Quatre jours après l’incendie du Rong Beer Na Ladprao, qui a fait 33 morts, Bangkok ne se contente plus de compter les victimes. La capitale thaïlandaise a engagé une campagne d’inspection de ses établissements de divertissement afin de vérifier le respect des règles de sécurité, des licences d’exploitation et des normes sanitaires. Trois établissements ont déjà été fermés.
Cette réaction marque un changement de rythme des autorités, qui veulent éviter qu’un drame similaire ne se reproduise.
Un bilan qui continue de s’alourdir
Selon le bureau du district de Chatuchak, un patient grièvement blessé a succombé à ses blessures jeudi, portant le bilan à 33 morts. Toutes les victimes ont désormais été identifiées.
Le nombre de blessés est passé de 73 à 71. Quatorze personnes demeurent dans un état critique, treize présentent des blessures de gravité moyenne et quarante-quatre, plus légèrement atteintes, ont pu quitter l’hôpital.
Les premières autopsies confirment que l’inhalation de fumées est la principale cause des décès.
Bangkok renforce les contrôles
À la demande du gouverneur Chadchart Sittipunt, les services municipaux et la police inspectent désormais les établissements de divertissement dans les 50 districts de la capitale.
Les inspecteurs ne recherchent pas seulement d’éventuelles défaillances en matière de sécurité incendie. Ils contrôlent également les licences d’exploitation, les autorisations sanitaires, les issues de secours, les dispositifs d’évacuation et le respect des normes de construction.

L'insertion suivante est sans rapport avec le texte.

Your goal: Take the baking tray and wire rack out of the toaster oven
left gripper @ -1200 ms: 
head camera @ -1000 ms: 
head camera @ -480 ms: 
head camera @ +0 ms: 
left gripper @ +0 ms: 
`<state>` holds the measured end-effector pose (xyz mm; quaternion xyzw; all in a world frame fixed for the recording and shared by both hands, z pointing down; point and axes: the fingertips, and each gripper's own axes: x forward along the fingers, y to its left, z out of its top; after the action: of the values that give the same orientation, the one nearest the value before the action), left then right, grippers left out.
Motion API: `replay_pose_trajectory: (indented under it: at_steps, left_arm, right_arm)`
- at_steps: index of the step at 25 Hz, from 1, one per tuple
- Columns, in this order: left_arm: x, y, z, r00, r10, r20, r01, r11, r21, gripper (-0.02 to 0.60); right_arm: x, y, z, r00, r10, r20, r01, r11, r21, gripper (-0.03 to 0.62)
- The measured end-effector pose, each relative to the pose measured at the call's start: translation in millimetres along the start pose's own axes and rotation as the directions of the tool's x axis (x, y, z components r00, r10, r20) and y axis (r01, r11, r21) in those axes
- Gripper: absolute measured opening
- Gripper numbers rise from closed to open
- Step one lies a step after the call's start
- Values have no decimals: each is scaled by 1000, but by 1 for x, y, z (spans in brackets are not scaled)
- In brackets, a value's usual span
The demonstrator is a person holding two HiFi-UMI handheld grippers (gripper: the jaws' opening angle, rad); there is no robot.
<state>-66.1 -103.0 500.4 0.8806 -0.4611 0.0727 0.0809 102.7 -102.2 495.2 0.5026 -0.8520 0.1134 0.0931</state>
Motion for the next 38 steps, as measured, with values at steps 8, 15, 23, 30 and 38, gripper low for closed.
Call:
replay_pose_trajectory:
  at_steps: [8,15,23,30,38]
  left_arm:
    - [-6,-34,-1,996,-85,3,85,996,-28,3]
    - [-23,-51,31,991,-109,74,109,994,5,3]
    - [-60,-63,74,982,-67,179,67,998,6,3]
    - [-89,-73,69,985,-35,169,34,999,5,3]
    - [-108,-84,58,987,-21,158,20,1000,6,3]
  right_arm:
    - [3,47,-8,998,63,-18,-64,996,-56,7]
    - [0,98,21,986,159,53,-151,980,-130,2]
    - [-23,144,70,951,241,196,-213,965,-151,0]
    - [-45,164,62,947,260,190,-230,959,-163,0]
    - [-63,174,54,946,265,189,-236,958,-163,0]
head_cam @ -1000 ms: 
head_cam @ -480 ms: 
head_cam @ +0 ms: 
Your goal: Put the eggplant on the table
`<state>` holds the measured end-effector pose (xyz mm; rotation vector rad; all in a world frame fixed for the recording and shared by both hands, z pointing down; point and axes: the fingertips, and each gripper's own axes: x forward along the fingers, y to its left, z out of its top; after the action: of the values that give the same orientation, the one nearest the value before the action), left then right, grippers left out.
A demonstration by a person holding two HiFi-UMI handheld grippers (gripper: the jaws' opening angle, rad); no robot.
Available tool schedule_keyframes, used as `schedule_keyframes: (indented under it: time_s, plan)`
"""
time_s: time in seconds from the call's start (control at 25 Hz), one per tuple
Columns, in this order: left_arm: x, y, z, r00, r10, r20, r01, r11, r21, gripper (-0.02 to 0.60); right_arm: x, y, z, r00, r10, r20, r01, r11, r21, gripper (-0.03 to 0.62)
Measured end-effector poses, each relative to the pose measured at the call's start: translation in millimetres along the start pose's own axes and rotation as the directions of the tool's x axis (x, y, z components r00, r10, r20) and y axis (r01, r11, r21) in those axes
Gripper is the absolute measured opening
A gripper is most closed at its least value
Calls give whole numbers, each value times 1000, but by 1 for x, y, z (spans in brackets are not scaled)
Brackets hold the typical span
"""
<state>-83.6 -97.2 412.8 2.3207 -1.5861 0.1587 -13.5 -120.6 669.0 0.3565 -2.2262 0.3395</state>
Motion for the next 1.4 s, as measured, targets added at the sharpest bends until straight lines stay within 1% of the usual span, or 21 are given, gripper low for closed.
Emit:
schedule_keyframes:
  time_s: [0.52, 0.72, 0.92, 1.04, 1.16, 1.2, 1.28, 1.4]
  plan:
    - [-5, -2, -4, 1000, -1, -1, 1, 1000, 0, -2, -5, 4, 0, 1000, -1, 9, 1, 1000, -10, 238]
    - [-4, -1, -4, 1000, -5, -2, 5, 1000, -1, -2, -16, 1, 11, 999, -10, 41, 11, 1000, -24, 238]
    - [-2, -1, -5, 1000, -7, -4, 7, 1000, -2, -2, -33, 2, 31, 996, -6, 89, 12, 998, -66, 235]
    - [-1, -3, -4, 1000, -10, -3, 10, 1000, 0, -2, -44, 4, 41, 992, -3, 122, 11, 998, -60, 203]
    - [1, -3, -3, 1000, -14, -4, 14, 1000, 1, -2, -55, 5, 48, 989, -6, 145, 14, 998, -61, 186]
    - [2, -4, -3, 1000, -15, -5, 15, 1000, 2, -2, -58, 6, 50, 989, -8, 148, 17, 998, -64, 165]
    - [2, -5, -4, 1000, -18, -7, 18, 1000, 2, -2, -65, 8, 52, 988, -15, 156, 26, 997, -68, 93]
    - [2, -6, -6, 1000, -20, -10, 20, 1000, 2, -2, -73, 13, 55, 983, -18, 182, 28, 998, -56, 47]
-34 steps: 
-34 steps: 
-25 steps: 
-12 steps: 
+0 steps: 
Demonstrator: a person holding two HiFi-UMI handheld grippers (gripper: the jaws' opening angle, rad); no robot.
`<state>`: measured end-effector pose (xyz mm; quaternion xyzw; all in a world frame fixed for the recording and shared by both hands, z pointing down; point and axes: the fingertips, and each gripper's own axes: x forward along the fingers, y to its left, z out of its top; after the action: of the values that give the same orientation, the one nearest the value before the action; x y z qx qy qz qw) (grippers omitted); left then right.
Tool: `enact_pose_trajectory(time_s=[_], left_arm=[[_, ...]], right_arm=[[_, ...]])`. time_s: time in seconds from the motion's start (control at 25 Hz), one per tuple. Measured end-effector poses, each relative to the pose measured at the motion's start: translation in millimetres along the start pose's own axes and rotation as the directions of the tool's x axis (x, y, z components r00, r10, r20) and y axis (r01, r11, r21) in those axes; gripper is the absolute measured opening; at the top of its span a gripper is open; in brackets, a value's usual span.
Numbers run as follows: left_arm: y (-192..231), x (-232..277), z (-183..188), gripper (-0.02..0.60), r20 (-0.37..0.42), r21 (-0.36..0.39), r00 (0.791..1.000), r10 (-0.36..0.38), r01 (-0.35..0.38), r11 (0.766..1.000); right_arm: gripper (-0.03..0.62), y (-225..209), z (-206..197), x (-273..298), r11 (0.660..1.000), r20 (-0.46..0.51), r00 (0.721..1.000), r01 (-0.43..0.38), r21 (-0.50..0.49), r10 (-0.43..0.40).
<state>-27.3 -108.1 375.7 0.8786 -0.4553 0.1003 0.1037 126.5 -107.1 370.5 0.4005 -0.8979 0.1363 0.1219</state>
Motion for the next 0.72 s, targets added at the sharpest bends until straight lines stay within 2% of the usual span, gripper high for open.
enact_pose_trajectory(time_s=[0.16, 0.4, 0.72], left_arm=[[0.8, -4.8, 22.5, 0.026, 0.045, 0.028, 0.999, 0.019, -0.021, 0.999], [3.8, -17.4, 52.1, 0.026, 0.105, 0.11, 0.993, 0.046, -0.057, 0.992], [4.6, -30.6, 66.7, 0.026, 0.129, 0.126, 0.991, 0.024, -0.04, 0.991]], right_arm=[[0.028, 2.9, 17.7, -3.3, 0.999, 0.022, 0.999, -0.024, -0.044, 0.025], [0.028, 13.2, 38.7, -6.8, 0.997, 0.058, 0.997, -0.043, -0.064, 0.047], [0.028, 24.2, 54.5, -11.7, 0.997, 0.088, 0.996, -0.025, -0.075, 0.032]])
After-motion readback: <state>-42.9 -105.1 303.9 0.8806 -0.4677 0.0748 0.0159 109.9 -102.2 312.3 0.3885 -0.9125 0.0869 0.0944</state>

Les autorités ferment immédiatement les établissements qui présentent un risque pour le public ou qui exercent une activité illégale, jusqu’à leur mise en conformité.
Les inspecteurs ont déjà fermé trois établissements. À Pathum Wan, ils ont ordonné la fermeture d’un pub exploité sans licence, dont les sorties de secours étaient insuffisamment signalées ou obstruées. À Bangkok Noi, ils ont suspendu un établissement qui proposait de la musique en direct et du karaoké sans les autorisations requises. Enfin, à Ratchathewi, ils ont mis fin aux activités d’une salle de spectacle qui continuait d’accueillir des représentations malgré plusieurs avertissements des autorités.
Ces premières fermetures montrent que la campagne ne se limite pas à la prévention des incendies. Elle vise plus largement à faire respecter l’ensemble des règles encadrant les établissements recevant du public.
Une enquête se poursuit
Parallèlement, la police poursuit son enquête sur les causes de l’incendie. Les enquêteurs ont déjà interrogé plus de 52 témoins et analysent les images enregistrées par 16 caméras de vidéosurveillance.
Les premiers constats des services d’incendie de Bangkok privilégient la piste d’un court-circuit sur une unité de climatisation installée au-dessus du plafond. Les enquêteurs devront toutefois confirmer cette hypothèse avant de rendre leurs conclusions définitives.
Les investigations devront également déterminer si le Rong Beer Na Ladprao, officiellement enregistré comme un restaurant mais accueillant également des concerts et des animations musicales, exerçait son activité dans le respect des autorisations dont il disposait.
Un test pour les autorités
La municipalité rappelle que les exploitants qui ne respectent pas un ordre de fermeture encourent jusqu’à six mois d’emprisonnement, une amende pouvant atteindre 50 000 bahts, ainsi que des pénalités supplémentaires pouvant aller jusqu’à 25 000 bahts par jour.
Cette fois, Bangkok entend maintenir des inspections régulières dans toute la capitale. Les autorités veulent faire de cette campagne le point de départ d’une politique durable de prévention. Elles devront désormais prouver qu’elles peuvent maintenir ces contrôles dans le temps, au-delà de l’émotion provoquée par la catastrophe.